Go line by line through the records below. Copy whichever lines contain the string "document".
##### Exercise data
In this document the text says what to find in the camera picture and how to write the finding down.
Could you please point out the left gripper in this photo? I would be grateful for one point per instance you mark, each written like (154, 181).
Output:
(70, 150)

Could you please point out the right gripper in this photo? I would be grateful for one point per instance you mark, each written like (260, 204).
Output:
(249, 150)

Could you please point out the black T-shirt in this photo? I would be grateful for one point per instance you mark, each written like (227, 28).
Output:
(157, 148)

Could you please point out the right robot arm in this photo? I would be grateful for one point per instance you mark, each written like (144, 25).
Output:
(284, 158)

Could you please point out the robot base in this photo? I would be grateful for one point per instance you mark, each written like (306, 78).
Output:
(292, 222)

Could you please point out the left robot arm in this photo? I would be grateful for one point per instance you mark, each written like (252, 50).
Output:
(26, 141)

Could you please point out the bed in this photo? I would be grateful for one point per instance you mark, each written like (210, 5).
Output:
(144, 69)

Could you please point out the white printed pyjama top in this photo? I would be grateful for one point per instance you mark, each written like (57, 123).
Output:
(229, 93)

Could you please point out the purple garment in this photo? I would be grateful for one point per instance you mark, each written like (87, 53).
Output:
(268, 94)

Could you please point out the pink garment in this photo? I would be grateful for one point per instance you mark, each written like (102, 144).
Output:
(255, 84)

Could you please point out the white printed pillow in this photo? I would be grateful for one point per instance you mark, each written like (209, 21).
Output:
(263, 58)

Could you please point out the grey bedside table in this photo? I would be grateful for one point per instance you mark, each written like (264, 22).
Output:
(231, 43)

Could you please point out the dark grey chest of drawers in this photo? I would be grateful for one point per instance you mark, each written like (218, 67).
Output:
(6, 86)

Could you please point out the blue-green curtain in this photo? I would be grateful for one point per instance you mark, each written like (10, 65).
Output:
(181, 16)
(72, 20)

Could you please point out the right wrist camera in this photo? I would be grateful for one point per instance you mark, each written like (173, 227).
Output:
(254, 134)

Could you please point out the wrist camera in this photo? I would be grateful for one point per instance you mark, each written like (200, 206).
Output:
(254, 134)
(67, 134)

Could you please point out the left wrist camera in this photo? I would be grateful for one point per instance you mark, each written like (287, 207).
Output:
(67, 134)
##########
##### Exercise data
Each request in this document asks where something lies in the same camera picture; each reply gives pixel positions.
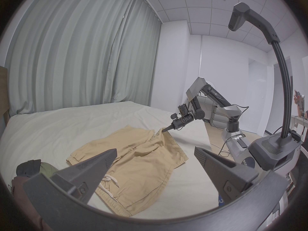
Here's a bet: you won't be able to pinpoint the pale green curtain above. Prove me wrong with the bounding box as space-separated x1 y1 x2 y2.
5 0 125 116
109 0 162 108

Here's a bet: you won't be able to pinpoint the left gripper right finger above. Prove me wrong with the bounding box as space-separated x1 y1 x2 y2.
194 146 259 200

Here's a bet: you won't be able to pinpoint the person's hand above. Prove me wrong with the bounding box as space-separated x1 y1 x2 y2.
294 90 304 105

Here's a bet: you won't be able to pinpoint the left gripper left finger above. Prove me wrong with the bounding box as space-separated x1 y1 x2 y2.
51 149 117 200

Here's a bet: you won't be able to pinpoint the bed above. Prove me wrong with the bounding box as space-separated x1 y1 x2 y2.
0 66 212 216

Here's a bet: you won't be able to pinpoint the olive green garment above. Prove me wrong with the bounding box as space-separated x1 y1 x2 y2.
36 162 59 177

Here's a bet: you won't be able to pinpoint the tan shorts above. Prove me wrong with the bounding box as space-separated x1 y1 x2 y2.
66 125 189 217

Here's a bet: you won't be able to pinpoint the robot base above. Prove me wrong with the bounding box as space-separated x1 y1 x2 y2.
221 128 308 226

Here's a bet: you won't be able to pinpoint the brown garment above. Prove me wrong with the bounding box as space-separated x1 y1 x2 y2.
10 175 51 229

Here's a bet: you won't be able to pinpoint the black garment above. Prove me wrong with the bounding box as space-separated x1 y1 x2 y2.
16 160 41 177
##########
Task answer >>
In this document the text says what to find in the camera picture and how to write the finding down.
Each request in this document asks where something lies in the same camera picture; each reply gives pixel positions.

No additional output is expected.